Your Products are Irrelevant until Someone Uses Them
First jobs that most of us have involve manual labor and require little, if any, skill. These characteristics tend to go hand-in-hand of course. Without experience, there is no skill, and jobs that don't require any skill tend to be manual. My first paid jobs were mowing lawns and scrubbing pots and dishes. These are jobs that are quintessentially work and have no gradient of quality. The grass is cut, or it isn't. The pot is clean, or it isn't.
Nevertheless, these activities are useful to someone who will provide some immediate feedback. The homeowner will let you know if you missed a strip of grass, and a chef will really let you know if they pull out a half-cleaned saute pan.
But within a corporate environment among supposedly well educated professionals, this connection between work done and a customer experience is often lost. Even after moving up a few rungs, people can still be spend a lot of time on activities that may appear necessary but aren't clearly connected to an end product.
The problem that emerges from this disconnect is the inability to prioritize the work that directly benefits the customer and creates a positive feedback loop that can lead to even better products. The habituation of work done without direct benefit to the customer will lead ultimately to apathy towards the customer.
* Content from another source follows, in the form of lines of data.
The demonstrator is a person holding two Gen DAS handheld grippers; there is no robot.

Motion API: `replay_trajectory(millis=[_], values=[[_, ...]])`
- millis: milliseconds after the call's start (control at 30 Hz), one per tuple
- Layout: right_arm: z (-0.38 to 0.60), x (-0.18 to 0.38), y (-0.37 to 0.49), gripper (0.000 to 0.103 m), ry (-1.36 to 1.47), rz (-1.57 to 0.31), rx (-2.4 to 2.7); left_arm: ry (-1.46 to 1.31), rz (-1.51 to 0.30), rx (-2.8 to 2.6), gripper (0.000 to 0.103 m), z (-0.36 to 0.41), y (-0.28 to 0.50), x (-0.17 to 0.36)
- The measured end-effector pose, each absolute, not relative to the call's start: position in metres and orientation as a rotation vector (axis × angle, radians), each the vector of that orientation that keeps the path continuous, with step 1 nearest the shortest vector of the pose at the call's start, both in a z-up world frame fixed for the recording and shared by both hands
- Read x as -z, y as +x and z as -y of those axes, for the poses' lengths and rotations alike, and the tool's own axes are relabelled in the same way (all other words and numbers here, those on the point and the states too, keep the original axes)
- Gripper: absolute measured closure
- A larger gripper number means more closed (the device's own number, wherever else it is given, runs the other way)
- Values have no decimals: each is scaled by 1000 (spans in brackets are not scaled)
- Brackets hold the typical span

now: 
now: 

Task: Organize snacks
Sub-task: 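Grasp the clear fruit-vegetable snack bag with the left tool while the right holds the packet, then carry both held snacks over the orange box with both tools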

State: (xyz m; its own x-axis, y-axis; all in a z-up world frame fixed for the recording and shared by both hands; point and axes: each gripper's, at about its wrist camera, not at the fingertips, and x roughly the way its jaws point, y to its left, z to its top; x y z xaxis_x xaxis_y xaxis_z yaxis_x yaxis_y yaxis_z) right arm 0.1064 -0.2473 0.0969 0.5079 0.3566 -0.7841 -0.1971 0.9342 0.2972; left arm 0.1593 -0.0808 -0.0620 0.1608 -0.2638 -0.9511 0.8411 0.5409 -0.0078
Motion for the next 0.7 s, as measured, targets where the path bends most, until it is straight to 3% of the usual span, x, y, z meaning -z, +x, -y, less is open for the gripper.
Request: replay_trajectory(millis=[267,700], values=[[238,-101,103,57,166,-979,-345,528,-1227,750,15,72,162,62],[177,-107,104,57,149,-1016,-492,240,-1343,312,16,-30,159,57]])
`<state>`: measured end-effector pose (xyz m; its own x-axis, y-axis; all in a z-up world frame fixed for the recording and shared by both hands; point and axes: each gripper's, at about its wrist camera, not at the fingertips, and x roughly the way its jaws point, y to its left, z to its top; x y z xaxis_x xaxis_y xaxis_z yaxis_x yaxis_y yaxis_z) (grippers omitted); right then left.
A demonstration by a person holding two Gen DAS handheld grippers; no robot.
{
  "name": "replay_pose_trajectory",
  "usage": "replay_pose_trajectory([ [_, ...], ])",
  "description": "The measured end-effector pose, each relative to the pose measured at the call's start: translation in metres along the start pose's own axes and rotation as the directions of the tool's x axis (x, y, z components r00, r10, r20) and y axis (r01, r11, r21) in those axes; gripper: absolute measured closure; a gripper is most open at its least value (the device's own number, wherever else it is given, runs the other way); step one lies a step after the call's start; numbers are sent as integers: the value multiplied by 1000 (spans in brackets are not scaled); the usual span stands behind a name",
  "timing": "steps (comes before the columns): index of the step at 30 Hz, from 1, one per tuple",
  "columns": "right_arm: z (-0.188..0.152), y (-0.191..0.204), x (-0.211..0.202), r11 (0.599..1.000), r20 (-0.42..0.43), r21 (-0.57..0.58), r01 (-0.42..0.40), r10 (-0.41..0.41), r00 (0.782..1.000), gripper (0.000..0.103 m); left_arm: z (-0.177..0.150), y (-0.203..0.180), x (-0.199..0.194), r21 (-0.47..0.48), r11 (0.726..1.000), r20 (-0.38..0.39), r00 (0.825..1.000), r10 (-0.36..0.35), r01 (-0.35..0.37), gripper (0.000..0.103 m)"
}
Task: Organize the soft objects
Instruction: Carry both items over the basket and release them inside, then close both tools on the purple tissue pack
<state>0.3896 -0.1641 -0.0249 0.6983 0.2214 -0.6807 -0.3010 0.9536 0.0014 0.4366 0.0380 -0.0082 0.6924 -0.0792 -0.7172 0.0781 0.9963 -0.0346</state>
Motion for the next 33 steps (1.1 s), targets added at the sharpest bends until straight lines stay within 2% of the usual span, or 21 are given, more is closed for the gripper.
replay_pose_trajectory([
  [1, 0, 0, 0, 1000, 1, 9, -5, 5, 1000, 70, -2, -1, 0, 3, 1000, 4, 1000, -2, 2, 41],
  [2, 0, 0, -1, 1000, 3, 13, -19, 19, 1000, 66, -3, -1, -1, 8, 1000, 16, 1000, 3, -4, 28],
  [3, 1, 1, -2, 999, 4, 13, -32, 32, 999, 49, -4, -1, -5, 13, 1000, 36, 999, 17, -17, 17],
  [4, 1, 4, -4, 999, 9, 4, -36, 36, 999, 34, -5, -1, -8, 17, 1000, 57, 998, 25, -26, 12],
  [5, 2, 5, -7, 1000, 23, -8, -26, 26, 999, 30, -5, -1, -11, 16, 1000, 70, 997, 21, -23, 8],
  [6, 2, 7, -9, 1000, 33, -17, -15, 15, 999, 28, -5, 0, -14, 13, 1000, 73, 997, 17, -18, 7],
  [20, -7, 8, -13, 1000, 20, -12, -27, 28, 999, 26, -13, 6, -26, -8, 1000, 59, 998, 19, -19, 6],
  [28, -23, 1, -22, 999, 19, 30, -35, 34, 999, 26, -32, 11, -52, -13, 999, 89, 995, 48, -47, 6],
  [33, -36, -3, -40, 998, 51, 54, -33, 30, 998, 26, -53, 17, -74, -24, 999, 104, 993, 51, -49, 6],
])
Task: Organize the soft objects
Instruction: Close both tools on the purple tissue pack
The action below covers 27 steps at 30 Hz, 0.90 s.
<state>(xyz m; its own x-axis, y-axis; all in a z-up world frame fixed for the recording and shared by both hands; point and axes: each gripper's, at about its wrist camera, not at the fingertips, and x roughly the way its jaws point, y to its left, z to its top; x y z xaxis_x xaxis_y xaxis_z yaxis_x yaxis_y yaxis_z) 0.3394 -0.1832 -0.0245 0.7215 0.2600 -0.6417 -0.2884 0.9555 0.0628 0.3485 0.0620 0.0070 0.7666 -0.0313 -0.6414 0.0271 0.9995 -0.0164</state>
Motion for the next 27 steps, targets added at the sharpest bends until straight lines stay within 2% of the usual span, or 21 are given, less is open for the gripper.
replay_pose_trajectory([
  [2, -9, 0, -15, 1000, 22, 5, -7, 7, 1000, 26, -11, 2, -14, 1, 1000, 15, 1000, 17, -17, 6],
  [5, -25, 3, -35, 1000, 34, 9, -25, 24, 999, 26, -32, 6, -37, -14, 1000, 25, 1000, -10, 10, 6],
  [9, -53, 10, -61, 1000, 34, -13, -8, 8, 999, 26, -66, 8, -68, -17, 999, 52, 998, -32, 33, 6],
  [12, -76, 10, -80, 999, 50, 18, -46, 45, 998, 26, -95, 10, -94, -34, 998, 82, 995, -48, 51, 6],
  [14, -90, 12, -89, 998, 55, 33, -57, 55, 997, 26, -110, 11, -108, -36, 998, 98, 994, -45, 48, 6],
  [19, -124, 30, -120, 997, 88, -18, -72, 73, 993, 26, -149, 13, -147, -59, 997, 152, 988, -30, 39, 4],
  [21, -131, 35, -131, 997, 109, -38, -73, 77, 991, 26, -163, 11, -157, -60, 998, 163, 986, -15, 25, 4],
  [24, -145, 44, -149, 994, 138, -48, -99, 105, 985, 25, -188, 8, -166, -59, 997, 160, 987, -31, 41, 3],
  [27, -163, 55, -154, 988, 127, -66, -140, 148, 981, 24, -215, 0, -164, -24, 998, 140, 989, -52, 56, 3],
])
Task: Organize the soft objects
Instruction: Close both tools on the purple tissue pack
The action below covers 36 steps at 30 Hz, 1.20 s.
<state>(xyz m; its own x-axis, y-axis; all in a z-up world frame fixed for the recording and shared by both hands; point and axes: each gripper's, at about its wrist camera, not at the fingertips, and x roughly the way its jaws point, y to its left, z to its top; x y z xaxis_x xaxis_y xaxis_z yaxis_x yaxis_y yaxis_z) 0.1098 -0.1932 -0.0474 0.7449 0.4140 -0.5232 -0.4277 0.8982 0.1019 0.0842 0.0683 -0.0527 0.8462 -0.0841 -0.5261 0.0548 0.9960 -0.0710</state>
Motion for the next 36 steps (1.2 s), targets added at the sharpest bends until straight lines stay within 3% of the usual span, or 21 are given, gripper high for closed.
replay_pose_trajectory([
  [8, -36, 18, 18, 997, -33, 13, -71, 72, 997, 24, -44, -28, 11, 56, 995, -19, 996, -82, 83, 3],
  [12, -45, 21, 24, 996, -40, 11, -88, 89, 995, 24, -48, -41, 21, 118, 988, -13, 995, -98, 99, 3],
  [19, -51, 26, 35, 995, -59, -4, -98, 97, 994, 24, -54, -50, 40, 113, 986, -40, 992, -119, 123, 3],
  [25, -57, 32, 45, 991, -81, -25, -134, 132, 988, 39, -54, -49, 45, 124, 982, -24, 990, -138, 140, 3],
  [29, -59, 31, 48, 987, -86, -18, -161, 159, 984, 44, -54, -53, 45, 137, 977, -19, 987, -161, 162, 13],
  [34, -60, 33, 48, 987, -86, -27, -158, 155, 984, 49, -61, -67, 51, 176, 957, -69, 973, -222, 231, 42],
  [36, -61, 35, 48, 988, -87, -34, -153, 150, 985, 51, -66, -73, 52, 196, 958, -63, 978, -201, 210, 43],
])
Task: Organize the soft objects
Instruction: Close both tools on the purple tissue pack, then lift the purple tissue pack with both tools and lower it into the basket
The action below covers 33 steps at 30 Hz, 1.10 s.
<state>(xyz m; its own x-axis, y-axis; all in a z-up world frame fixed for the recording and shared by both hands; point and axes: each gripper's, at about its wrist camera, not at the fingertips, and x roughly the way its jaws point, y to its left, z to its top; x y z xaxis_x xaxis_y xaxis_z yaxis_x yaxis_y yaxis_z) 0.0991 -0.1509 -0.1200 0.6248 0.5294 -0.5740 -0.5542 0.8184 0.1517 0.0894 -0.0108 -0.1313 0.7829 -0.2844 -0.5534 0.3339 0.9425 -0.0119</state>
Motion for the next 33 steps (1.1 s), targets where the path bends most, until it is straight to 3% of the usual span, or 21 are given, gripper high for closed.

This can even happen while the team is ostensibly focused on the customer: we need to improve the design to enhance UX, we need to make sure we optimized the code for scale, and we need to have all the features that our customer would expect.
These are all truisms, but without a consumer of your product, none of them really matter. Often marginal improvements in design, UX, and performance are driven by the desire of those doing the work for the sake of the work, and not the benefit of the customer, because at some point in the past the work became more important than the purpose.
In business, thoughtfulness of design, aesthetic quality, and usefulness exist for the benefit of the customer, to improve their situation. Without the customer, they're irrelevant.